Tout l'intérêt du Paris Jazz Big Band est aussi là : dans un déferlement constant qui ne cesse de chalouper, d'éclater pour mieux se reconstruire. Les lignes de cuivres, étrangement disposées, sont aux aguets, la rythmique module à souhait les inflexions qui ne cessent de renouveler le morceau. Exemple avec ce Place Pigalle ressenti par Pierre Bertrand : la composition est étrangement belle, soulignant au fil des interventions les paradoxes des nuits qui ne se referment pas. L'orchestre est capable de tout même de finir en queue de poisson après avoir donné le tournis.
Le tournis d'ailleurs, on l'aura plus tard, sur quelques thèmes apparus à la nuit tombée. L'orchestre se joue de sa propre cohésion, laisse partir l'échappée, en l'occurrence un superbe et inattendu Stéphane Chaume, au sax pour une fois. Le ton monte. On atteint une sorte de plénitude musicale sur un thème signant une étrange accalmie. Ici une intro à peine sussurée à la trompette. Là, la basse de Jérôme Regard initiant dans le silence, un nouveau thème. Mais toujours et encore, le Paris Jazz Big Band refleurit, repart de plus belle, suscitant de la part d'un public conquis, une rare attention.
Bref, au vu de ce set copieux, dense et bien articulé, aucun doute à avoir sur la vigueur de l'art du big band.
Manu Katché impose aisément ses Tendances déjà anciennes
L'alliance mise au point par le musicien trouve à Vienne un décor quasi parfait. Le bugle d'Alex Tassel suffit à lui seul à installer le ton de la soirée.

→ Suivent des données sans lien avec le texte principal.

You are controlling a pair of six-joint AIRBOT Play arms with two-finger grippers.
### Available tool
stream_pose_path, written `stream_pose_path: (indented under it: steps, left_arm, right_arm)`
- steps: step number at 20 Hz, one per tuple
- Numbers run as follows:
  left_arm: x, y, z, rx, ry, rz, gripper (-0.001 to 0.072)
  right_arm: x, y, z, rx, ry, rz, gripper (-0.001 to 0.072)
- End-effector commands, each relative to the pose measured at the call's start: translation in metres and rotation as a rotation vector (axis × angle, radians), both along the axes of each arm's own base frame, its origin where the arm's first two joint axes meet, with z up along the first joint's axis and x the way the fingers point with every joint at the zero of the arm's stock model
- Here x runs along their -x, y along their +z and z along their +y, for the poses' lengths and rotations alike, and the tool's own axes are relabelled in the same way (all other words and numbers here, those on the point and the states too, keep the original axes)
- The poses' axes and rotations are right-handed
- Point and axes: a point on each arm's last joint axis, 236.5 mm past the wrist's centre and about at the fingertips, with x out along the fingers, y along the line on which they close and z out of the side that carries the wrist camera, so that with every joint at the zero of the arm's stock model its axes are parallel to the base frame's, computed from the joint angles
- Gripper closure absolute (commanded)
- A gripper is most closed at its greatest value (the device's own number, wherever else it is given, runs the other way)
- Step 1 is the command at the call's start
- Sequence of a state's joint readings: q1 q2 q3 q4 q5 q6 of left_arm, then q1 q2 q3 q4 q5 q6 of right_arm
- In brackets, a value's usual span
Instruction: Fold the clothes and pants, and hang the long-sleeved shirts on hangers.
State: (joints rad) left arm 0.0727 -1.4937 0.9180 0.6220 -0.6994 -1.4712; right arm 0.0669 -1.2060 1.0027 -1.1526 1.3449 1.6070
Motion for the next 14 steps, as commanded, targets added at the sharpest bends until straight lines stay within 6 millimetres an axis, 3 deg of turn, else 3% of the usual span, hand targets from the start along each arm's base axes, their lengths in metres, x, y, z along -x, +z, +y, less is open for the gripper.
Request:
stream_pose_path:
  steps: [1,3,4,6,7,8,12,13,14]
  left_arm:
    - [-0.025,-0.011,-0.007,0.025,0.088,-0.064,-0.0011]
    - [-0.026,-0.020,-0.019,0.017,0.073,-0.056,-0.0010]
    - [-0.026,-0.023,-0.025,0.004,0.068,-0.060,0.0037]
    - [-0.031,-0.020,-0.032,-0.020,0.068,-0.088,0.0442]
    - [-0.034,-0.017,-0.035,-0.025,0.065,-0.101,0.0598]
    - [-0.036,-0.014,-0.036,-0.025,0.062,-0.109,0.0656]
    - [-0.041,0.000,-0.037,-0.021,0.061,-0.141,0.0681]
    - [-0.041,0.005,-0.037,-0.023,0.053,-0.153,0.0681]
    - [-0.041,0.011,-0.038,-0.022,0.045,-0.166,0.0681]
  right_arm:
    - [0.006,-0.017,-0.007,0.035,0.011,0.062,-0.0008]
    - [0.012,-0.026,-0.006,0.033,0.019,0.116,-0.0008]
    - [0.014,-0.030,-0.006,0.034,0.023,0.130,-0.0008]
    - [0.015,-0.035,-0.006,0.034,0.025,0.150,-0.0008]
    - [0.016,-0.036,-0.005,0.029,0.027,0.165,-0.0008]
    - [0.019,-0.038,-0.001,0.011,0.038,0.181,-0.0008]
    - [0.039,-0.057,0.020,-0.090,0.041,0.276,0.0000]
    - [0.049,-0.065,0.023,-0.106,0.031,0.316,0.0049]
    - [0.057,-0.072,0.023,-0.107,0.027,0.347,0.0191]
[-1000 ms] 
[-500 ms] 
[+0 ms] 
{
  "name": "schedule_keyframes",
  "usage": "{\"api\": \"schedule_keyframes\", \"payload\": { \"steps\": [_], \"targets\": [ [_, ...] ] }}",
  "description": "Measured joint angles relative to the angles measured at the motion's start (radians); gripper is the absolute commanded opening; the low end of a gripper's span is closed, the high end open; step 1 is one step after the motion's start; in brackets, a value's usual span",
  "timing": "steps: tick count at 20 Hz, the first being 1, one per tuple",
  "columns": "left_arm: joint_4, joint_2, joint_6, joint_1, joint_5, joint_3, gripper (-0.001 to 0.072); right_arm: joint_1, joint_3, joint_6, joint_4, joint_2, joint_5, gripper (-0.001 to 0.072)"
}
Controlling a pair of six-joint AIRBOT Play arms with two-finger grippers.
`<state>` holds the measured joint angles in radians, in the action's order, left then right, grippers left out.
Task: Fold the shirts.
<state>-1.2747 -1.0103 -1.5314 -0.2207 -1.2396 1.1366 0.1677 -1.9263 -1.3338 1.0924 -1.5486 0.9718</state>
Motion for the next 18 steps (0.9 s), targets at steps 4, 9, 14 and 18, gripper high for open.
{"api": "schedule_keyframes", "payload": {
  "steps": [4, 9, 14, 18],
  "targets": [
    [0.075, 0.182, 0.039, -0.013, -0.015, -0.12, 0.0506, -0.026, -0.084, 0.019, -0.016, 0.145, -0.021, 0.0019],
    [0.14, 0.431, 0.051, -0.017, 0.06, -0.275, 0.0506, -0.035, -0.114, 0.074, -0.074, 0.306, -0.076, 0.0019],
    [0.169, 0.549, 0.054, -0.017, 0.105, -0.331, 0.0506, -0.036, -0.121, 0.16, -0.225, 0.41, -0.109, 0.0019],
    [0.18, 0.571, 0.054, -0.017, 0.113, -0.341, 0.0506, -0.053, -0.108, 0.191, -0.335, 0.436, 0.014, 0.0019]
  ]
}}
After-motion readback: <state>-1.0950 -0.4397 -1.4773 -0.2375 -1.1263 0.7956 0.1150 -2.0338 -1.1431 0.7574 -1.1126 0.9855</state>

((La venue de Manu Katché à Vienne samedi soir était l'occasion d'élucider les tiraillements musicaux du musicien. Des tiraillements bien compréhensibles à mettre sur le compte d'une curiosité bien placée et non d'une sorte d'instabilité stylistique. On ne vous fera pas un dessin.
On sera reparti du concert un peu frustré.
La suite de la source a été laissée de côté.